Henri Nouwen during the last year of his life was taking time out and ended up at a circus.  he watched the trapeze artist and afterwards spoke to them.

He befriended them and learned from them.

What could a giant of a thinker like Nouwen learn from the circus.

He had had a brilliant career in academia

lecturing at Notre Dame, Yale, and Harvard.

He had humbled himself and become a care giver at a refuge for the mentally handicapped.

 

He discovered that one of the trapeze artists was called a flyer and the other the catcher.

 

He asked the flier how he did what he did.

The flyer said, well it’s like this. I hold on to the trapeze  and I start to swing back and forth.

And then I let go of the trapeze and I fly in a somersault  just for a moment and then I begin to fall!

 

What then?

As I’m turning and falling I lose sight of what’s before me and so I simply stretch out my arms trusting that the catcher will catch me.

He said we have to be remind the catcher to put powder of his hands because his hands get sweaty and if that happens I will fall.

 

Nowen suggests that all of us are holding on to a trapeze.

And he says that Jesus invites us to fly.

To let go of all our fears and suspicions all our twisted human nature all our attempts at control and manipulation, all our anxiety all worries, let go and fly.

 

He asks what is the trapeze that you are holding because we all have one.

Work, fears, reputation, arrogance, money.

What is yours that stops you like Helen of Troy remembering who you really are?

To let go is an act of faith that requires that I believe that this declaration of the unending love of God will embrace me and hold me that I might not fall further into despair.

 

Trusting in God means not trusting in something else.

And be willing to let go of the something else knowing that I can do that and still live.
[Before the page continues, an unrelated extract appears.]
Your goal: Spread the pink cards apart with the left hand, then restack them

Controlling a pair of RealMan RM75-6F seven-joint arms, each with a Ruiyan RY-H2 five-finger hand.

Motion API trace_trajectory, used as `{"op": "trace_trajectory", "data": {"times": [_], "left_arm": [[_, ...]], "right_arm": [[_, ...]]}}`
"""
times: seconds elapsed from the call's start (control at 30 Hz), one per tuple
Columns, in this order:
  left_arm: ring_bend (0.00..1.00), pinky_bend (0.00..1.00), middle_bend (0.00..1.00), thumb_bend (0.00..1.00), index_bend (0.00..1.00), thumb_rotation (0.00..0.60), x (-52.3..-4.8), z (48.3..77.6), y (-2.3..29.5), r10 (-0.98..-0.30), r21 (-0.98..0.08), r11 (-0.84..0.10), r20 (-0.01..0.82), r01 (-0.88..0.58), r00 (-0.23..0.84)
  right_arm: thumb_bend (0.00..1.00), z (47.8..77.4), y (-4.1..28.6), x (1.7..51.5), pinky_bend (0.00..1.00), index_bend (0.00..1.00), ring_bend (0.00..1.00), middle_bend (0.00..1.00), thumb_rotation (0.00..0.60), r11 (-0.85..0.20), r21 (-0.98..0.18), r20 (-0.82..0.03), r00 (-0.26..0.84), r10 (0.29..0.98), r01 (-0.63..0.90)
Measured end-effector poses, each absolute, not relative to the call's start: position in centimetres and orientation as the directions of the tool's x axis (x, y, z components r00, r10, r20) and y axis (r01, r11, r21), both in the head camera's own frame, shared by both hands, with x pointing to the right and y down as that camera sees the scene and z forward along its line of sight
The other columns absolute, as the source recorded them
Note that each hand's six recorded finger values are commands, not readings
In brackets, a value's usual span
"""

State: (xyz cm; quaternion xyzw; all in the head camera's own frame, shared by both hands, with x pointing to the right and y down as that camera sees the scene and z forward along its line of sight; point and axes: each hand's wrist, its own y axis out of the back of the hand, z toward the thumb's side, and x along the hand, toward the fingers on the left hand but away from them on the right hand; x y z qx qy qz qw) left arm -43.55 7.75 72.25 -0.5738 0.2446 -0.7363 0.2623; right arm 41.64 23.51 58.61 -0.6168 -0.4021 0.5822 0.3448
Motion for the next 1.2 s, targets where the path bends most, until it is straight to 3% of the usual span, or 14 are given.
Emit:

And in the process discover my true self.

 

One day, maybe tomorrow or next week, or next year or twenty years from now our hands will let go of the trapeze we call life.

 

As someone has written:

One day you and I will take our last breath and all that you are will simply cease to be and while some believe that that is the end, that there will be nothing to catch you, Jesus believed there is a Catcher, and He does not have sweaty hands.

And so the lost child comes home and all the journeying’s of life find their desire and all that is lost is restored by the one who says: And now, I make all things new.

 

Romans 8:38-39  For I am certain that nothing can separate us from God’s love: neither death nor life, …neither the world above nor the world below---there is nothing in all creation that will ever be able to separate us from the love of God which is ours through Christ Jesus our Lord.